URK, Netherlands -- Dutch police clashed with protesters demonstrating against the country's lockdown in the capital, Amsterdam and the southern city of Eindhoven on Sunday, a day after rioting youths protesting the country's curfew torched a coronavirus testing facility in a Dutch fishing village.

In Amsterdam, police used a water cannon to disperse protesters taking part in a banned demonstration on a major square ringed by museums. Video images showed the water cannon spraying people grouped against a wall of the Van Gogh Museum.

Police in Eindhoven used a water cannon and tear gas against a crowd of hundreds of demonstrators that also included supporters of the anti-immigrant group PEGIDA.

Eindhoven police said they made at least 30 arrests by late afternoon and warned people to stay away from the city centre amid the clashes.

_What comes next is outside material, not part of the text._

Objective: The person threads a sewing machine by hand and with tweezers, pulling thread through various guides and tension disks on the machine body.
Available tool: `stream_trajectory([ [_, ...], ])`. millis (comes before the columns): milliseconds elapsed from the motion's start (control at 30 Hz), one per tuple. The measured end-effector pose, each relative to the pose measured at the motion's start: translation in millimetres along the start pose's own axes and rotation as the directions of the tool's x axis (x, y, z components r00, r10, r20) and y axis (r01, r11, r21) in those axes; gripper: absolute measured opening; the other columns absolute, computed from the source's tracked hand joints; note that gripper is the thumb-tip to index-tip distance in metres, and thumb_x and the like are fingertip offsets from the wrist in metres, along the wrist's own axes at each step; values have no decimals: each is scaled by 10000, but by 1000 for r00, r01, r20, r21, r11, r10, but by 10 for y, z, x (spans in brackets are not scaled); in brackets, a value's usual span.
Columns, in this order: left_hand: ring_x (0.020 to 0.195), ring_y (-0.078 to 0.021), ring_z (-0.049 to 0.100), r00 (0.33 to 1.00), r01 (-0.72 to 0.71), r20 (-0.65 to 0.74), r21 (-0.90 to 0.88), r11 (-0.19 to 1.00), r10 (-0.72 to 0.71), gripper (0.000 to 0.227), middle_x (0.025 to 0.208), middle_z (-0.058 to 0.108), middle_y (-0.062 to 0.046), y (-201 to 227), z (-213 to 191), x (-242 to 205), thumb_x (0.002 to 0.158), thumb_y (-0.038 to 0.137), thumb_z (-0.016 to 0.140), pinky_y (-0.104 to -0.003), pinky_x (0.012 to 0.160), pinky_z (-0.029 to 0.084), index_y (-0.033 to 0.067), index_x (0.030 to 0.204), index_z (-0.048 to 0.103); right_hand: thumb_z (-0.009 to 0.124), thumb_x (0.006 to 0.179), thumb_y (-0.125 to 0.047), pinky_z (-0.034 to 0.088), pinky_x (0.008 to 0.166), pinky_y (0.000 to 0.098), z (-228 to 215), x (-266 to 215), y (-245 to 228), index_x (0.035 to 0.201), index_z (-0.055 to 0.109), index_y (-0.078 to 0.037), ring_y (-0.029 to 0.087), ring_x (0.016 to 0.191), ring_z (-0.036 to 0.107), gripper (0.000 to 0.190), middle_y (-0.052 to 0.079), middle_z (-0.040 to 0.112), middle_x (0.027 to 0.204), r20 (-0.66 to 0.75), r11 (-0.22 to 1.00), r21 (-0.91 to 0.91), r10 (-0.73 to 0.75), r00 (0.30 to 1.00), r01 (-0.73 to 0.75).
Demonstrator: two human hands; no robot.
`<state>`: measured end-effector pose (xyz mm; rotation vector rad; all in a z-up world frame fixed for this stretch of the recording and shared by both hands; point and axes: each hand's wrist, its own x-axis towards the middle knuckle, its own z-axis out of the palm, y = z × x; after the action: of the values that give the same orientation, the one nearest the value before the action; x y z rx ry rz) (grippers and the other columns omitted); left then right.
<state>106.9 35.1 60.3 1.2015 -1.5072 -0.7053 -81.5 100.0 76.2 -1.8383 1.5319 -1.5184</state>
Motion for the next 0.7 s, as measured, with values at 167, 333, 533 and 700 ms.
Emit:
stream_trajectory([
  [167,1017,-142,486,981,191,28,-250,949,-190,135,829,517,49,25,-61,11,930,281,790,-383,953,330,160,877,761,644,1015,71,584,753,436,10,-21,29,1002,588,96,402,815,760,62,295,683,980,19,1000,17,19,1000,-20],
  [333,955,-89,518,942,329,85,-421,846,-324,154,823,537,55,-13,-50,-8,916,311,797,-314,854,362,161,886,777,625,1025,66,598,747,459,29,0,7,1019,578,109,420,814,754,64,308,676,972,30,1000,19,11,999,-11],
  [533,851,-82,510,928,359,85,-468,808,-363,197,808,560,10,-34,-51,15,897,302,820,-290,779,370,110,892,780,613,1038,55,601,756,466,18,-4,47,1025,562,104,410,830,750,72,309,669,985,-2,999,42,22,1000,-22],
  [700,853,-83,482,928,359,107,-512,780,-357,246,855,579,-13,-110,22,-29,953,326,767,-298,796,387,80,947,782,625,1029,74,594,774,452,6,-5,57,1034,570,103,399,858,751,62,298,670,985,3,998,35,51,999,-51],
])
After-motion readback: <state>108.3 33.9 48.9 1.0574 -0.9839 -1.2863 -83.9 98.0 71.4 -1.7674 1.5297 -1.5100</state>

There were no immediate reports of injuries.

It was the second Sunday in a row that police clashed with protesters in Amsterdam angry at the country's lockdown amid.

The unrest followed a night of rioting in the fishing village of Urk on the first night of a curfew imposed by the Dutch government to rein in the spread of the more transmissible variant of the coronavirus.

Police said Sunday they fined more than 3,600 people nationwide for breaching the curfew that ran from 9 p.m. Saturday until 4:30 a.m. Sunday and arrested 25 people for breaching the curfew or for violence.

Video from Urk, 80 kilometres (50 miles) northeast of Amsterdam, showed youths breaking into the coronavirus testing facility near the village's harbour before it was set ablaze Saturday night.

The police and municipality issued a statement Sunday expressing their anger at rioting, “from throwing fireworks and stones to destroying police cars and with the torching of the test location as a deep point.”

“This is not only unacceptable, but also a slap in the face, especially for the local health authority staff who do all they can at the test centre to help people from Urk,” the local authorities said, adding that the curfew would be strictly enforced for the rest of the week.

On Sunday, all that remained of the portable building used to administer coronavirus tests was a burned-out shell.